Neuste Erkenntnisse der Turisedeforschung hatten zuvor ergeben, dass der musikalische Wettstreit von Klangbrigaden einen zentralen Bestandteil der alten Turisedischen Festspiele (heute als Turisedische Festspiele „2.0“ / Folklorum noch immer gefeiert) vor 1000 Jahren darstellte. So wurden nun Bardinnen und Barden von Fern und Nah geladen, um am östlichsten Punkt Deutschlands in kindlicher Freude um den Sieg im 2. Turiseder Trousbadorums der Neuzeit zu kämpfen. In Klang & Wort kamen sie, sich zu messen, sich zu präsentieren vor den wohl schärfsten Kritikern Turisedes – der vierköpfigen Jury zum einen, aber vor allem: vor dem tanzenden, feierlustigen Volke des Folklorums selbst.

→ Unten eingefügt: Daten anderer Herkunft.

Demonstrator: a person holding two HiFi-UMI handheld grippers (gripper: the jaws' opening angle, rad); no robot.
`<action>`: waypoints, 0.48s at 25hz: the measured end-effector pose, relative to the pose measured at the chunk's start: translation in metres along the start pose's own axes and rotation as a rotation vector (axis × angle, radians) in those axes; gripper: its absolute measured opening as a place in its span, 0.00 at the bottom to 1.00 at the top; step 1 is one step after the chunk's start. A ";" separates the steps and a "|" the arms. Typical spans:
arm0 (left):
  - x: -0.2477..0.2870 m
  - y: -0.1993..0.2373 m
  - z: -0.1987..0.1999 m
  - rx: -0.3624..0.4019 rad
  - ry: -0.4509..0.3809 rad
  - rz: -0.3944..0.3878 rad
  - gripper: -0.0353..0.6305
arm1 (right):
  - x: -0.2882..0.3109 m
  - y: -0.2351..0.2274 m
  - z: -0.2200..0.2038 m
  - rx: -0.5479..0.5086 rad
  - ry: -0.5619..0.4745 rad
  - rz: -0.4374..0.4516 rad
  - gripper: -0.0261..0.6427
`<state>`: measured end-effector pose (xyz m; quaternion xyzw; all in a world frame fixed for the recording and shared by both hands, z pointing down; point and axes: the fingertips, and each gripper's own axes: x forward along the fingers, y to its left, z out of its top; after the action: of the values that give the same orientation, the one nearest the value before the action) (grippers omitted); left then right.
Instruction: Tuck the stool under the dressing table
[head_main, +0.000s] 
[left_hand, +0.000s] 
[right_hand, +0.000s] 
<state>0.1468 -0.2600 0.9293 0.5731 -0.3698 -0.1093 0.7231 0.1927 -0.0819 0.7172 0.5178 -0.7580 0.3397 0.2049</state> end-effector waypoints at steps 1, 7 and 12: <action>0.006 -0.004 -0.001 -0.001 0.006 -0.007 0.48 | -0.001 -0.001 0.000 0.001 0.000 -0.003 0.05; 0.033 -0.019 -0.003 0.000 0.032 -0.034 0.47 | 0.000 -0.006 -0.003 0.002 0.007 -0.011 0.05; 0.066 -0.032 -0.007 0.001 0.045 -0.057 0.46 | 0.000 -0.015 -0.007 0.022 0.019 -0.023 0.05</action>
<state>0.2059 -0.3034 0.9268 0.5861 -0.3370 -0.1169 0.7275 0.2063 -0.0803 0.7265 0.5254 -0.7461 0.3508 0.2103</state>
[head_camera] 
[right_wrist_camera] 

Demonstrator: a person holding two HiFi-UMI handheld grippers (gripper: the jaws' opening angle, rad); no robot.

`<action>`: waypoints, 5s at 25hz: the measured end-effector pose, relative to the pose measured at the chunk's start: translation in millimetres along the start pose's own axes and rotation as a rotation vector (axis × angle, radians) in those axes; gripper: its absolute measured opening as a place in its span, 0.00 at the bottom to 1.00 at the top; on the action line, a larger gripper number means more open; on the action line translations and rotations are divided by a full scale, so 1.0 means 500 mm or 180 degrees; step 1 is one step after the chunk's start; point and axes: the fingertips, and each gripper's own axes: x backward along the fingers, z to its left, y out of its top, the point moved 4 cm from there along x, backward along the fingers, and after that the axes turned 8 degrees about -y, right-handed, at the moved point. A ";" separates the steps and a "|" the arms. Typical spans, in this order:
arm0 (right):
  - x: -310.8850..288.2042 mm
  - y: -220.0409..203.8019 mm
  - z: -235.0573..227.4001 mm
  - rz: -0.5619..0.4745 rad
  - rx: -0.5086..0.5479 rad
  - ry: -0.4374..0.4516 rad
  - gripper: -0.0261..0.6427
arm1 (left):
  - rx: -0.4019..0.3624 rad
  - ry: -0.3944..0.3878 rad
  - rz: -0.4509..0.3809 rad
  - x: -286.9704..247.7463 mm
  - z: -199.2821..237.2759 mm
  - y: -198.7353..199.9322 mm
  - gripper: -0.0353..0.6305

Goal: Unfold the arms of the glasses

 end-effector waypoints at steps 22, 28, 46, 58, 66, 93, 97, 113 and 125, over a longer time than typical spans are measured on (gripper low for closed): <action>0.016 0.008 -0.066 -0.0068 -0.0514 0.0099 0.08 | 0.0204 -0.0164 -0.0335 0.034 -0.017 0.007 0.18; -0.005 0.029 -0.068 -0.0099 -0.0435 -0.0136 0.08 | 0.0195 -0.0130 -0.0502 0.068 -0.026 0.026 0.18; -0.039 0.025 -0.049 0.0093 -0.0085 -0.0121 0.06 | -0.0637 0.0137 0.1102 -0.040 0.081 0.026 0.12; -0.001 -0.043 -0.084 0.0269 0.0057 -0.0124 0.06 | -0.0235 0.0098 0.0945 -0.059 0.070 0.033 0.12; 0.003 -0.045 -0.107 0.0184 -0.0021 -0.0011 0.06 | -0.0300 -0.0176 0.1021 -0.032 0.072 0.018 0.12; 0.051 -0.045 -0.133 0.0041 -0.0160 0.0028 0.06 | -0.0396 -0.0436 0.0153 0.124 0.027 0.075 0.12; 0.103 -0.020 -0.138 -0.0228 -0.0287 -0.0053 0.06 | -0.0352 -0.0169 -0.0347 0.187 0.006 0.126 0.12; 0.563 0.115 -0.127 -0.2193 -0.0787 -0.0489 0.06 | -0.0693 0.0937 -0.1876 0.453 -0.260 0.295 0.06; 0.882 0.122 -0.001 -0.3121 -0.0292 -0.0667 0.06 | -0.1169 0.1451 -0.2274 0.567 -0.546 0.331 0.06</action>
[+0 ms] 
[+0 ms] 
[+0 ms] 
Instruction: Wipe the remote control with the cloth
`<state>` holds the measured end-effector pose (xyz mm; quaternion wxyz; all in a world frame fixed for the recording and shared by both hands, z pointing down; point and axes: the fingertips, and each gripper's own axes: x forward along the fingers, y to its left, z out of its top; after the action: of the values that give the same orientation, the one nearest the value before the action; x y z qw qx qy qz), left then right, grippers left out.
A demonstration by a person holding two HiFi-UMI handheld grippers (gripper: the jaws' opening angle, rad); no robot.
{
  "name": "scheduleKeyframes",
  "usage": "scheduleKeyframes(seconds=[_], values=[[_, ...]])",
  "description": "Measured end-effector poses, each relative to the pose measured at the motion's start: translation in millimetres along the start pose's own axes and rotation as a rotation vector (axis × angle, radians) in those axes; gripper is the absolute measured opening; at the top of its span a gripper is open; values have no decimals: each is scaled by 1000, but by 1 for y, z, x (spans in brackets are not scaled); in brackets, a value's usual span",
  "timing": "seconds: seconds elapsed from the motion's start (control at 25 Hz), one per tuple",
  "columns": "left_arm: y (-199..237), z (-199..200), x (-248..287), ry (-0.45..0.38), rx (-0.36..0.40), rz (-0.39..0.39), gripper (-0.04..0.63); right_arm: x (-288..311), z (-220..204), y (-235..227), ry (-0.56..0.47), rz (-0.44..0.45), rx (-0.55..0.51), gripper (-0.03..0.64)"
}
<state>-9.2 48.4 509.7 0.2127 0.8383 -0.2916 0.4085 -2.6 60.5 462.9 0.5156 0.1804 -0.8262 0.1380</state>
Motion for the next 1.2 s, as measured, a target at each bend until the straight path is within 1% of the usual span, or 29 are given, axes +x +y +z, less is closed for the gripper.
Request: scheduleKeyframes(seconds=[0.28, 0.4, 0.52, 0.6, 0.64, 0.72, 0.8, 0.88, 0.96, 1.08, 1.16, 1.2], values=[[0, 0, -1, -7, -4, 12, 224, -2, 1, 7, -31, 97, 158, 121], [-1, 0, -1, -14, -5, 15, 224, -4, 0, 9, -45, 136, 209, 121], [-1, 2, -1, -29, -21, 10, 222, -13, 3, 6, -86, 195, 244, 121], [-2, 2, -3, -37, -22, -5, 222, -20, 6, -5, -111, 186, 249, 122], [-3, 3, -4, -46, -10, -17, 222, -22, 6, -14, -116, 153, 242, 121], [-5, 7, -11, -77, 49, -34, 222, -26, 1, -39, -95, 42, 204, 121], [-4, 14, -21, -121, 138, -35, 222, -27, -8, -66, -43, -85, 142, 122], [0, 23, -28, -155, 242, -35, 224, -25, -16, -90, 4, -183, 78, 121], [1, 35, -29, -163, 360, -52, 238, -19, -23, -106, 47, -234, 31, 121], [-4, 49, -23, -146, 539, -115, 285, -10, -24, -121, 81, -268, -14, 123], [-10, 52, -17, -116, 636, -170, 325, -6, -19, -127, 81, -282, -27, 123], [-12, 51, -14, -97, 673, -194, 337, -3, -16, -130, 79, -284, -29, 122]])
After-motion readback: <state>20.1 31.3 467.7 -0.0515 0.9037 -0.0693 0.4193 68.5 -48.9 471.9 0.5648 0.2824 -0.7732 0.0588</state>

Der Turiseder Troubadour ist ein Musikpreis, den die Kulturinsel Einsiedel seit letztem Jahr wiederkehrend zum zweitgrößten Folk- und Weltmusikfestival Deutschlands vergibt. Hatte es im Jahr zuvor ein Kopf-an-Kopf-Rennen zwischen dem Duo Hand in Hand und Attilla & Friends gegeben, so waren sich dieses Jahr Jury und Publikum einig und baten in den späten Nachmittagsstunden des Sonntags den Sieger mit Limerick und Applaus auf die Bühne. Sie urteilten:

Drei Barden aus der Stadt Potsdam
Waren alles andere handzahm
Schlugen und zupften die Saiten
Bis sich Bogen die Balken
Dass auch der letzte ekstatisch in Fahrt kam

Drei junge deutsche Liedermacher aus Potsdam gingen also als patschendnasse, selig grinsende, nach turisedischer Tradition mit Wasser aus der Ukulele von Ukulelus dem Scheinbar Achtarmigen, der als erster Barde Turisedes gilt, getaufte und konfettibeschneite Gewinner des Turiseder Troubadorum 2016 von der Bühne. Zuvor bewiesen noch einmal in einem letzten Test auf Quark und Reim, dass sie des ersten Platzes würdig waren und spielten ebenso scheinbar achtarmig wie der erste Barde Turisedes die Saiten einer Gitarre. Da waren acht arme, vier Personen unter einem Mantel verhüllt und der Kopf einer Person, die eine Hommage an den Akkord A spielten. Sie brillierten also auch in der letzten Prüfung.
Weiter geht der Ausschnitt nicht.